Perhaps the Commission feels no need to address the popular public narrative promoted by social care’s leaders. Councils are doing the best they can but with insufficient resources. They simply require more money.
But there is copious data, publicly available, that fundamentally challenges this view. Councils make annual returns on spend, activity and outcomes stored by the NHS. Careful analysis reveals a very different story. It points to a system institutionally incapable of;
allowing people the agency in how their own lives are lived that is necessary for them to have the best possible wellbeing and independence
working in the way social care’s leaders have long known is required for the win-win of maximising individuals’ independence and so minimise demand on public funds
The system induces dependency and so creates demand. Further, the system simply disappears needs for which it has no resource. In combination, these two factors mean the level of funding actually required cannot be known.

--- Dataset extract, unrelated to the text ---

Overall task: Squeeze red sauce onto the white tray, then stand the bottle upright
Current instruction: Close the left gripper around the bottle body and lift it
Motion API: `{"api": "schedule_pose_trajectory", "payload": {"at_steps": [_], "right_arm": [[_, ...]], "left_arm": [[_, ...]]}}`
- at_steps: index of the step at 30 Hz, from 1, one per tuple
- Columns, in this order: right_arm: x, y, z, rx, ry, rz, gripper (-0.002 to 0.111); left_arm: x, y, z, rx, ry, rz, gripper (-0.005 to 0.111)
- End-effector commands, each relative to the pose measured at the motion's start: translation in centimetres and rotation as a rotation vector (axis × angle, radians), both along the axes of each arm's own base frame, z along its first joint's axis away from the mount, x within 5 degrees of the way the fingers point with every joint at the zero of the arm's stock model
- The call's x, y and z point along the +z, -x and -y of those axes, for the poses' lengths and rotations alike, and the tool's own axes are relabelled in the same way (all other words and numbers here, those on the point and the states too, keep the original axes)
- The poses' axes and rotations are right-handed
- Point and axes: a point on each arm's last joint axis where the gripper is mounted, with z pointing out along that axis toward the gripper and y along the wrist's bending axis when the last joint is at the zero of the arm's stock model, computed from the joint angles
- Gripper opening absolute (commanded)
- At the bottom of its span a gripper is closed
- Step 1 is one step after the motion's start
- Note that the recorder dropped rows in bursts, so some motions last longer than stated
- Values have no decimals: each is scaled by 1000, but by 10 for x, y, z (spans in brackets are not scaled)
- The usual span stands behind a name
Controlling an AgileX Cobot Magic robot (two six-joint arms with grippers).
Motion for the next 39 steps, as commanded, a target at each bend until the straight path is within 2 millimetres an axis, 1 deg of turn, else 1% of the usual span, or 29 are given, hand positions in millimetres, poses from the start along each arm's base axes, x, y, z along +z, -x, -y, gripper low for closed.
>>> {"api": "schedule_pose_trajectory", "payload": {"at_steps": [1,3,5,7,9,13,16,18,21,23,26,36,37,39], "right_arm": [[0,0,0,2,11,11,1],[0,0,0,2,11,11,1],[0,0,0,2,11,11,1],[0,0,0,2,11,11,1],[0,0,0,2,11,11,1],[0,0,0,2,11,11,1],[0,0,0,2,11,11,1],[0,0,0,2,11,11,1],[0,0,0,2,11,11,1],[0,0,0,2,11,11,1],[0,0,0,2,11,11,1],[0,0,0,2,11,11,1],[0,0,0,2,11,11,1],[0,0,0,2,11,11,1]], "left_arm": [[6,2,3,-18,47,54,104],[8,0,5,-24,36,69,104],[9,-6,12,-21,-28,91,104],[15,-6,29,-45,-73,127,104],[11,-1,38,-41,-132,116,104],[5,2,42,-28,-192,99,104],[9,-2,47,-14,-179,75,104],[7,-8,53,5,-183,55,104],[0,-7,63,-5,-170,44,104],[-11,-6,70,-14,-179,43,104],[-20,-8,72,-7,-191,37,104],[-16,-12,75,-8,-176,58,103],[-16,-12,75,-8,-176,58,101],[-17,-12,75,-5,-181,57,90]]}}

Only the small number who have what it takes to escape the system by taking a cash payment to employ their own care and support workers can be confident of knowing how to use public resources to be as independent as their impairment allows.
The following relates to the year 2023/24.
What needs are being met?
Councils’ distinguish between needs that are ‘eligible’ for public funding from those that are not. Fairness, transparency and priority are assured by councils all working to the same national eligibility criteria.
All councils say this is exactly what they do. But the data tells a very different story.
Historically, all councils spend much more on working age than older people. There is a long standing but unresolved question about ageism being a factor. Leaving that aside for the moment (and also leaving aside what that in itself says about the operation of eligibility criteria that are meant to apply equally to all ages) the different levels of spending between the two age groups makes it important to separate out the two age groups to understand what is going on.
In 2023/24, councils spent between them £10.4BN on 299,500 working age people and £11BN on 559,220[1] older people to meet on-going eligible needs. So the averages are £19.7K per older person, and £34.7K for working age people. If national policy is working, we would expect to see individual councils clustering around those two averages for each of the age groups.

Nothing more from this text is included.